[ABOUT THIS TASK] Among the records, which lines hold the word "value"? Pick them out.

Source records:

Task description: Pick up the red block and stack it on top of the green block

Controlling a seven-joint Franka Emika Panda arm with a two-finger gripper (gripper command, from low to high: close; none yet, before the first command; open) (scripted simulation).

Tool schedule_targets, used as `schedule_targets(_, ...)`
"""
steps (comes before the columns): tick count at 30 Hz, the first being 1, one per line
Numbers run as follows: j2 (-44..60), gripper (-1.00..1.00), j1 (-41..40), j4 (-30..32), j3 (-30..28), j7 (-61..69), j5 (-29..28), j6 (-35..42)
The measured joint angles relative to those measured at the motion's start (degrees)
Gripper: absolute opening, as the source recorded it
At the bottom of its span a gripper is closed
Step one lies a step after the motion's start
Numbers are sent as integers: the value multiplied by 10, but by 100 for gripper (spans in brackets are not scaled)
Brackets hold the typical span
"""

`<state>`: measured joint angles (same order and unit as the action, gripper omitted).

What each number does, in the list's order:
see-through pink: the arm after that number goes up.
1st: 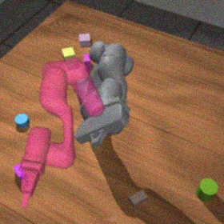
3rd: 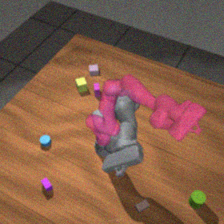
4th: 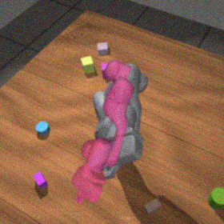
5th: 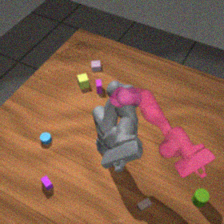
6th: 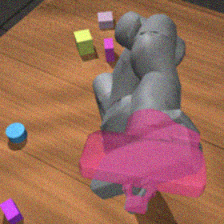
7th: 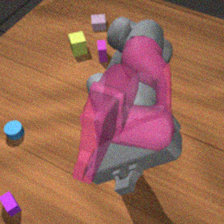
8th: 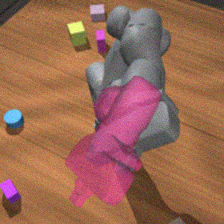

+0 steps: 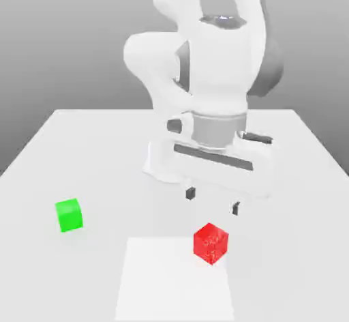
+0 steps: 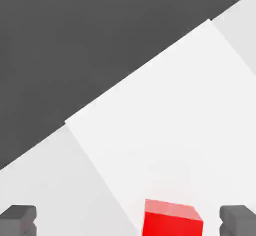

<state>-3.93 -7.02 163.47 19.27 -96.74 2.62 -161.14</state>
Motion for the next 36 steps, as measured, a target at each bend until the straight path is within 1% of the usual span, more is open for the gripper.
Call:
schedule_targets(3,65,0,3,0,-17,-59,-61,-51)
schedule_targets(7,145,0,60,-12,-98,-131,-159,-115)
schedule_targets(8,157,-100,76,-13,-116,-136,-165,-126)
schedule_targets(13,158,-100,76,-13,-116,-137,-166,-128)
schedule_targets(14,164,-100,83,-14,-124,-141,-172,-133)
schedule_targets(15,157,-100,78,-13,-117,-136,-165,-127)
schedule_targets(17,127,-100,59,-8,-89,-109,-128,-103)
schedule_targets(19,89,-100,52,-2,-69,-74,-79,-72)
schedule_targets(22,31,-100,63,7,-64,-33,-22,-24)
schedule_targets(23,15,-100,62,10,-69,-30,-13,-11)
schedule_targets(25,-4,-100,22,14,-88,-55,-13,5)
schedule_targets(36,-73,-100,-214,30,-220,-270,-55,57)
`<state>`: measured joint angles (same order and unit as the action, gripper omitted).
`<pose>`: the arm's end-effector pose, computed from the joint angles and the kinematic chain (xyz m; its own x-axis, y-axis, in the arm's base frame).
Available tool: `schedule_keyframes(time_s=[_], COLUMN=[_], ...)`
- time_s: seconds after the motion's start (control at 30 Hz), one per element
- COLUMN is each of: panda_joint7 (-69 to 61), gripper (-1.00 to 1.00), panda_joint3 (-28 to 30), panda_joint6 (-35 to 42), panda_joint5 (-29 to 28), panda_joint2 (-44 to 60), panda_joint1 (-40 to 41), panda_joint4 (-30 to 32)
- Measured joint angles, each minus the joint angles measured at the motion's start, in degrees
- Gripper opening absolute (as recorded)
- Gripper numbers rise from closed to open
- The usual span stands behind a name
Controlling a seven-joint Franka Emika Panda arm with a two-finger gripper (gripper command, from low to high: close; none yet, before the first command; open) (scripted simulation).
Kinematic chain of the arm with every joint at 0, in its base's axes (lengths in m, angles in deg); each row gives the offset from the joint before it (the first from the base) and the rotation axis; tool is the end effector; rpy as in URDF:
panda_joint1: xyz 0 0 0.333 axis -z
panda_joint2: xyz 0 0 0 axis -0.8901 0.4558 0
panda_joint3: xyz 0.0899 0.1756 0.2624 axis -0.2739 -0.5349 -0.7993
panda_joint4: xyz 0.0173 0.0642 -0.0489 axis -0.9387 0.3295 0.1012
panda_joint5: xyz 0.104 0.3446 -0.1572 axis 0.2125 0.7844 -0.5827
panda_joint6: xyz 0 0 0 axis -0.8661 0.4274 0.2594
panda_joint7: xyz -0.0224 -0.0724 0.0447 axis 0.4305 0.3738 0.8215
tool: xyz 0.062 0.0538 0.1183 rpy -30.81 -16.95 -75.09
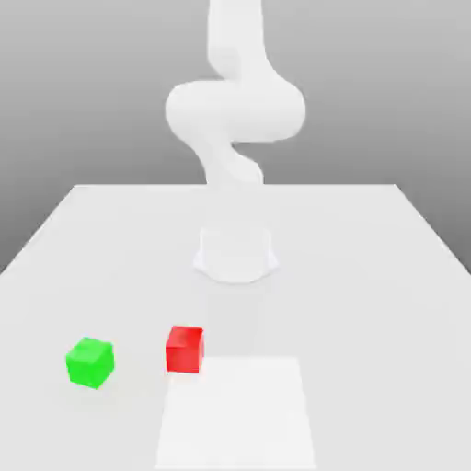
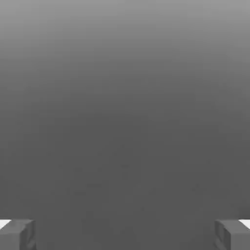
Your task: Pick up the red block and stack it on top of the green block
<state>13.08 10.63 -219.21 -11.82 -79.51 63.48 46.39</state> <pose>0.3878 -0.0124 0.6424 0.5115 -0.7240 0.4628 -0.5476 -0.6897 -0.4738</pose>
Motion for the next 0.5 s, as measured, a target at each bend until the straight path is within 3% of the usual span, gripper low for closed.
schedule_keyframes(time_s=[0.5], panda_joint7=[-4.14], gripper=[0.0], panda_joint3=[6.24], panda_joint6=[-21.18], panda_joint5=[-2.91], panda_joint2=[25.38], panda_joint1=[4.87], panda_joint4=[29.27])
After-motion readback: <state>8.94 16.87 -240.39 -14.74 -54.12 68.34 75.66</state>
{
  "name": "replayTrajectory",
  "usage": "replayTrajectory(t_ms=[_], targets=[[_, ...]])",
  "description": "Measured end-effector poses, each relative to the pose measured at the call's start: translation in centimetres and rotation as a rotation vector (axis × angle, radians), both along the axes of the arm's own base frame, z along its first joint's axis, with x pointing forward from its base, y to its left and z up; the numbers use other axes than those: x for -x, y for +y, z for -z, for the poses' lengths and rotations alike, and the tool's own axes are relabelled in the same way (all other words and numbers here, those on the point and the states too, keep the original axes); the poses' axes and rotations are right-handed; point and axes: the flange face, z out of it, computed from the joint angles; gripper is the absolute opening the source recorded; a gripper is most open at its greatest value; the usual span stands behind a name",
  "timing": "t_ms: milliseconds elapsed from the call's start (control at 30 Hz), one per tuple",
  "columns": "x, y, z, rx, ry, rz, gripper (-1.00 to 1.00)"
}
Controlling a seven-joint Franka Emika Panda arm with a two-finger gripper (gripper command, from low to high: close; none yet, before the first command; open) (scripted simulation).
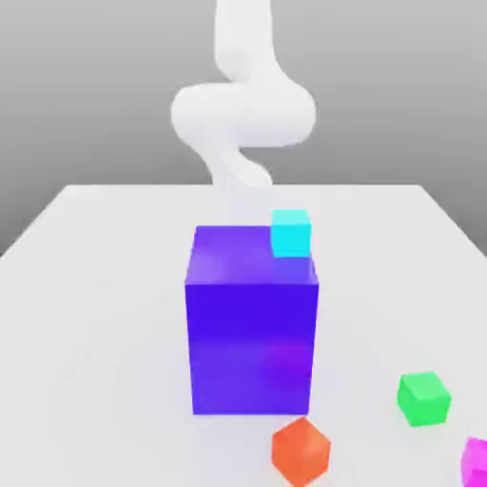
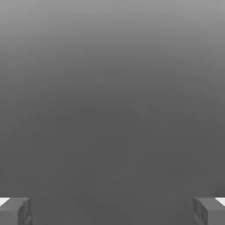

[RESULT OF THIS TASK]
Numbers are sent as integers: the value multiplied by 10, but by 100 for gripper (spans in brackets are not scaled)
  "description": "Measured end-effector poses, each relative to the pose measured at the call's start: translation in centimetres and rotation as a rotation vector (axis × angle, radians), both along the axes of the arm's own base frame, z along its first joint's axis, with x pointing forward from its base, y to its left and z up; the numbers use other axes than those: x for -x, y for +y, z for -z, for the poses' lengths and rotations alike, and the tool's own axes are relabelled in the same way (all other words and numbers here, those on the point and the states too, keep the original axes); the poses' axes and rotations are right-handed; point and axes: the flange face, z out of it, computed from the joint angles; gripper is the absolute opening the source recorded; a gripper is most open at its greatest value; the usual span stands behind a name",

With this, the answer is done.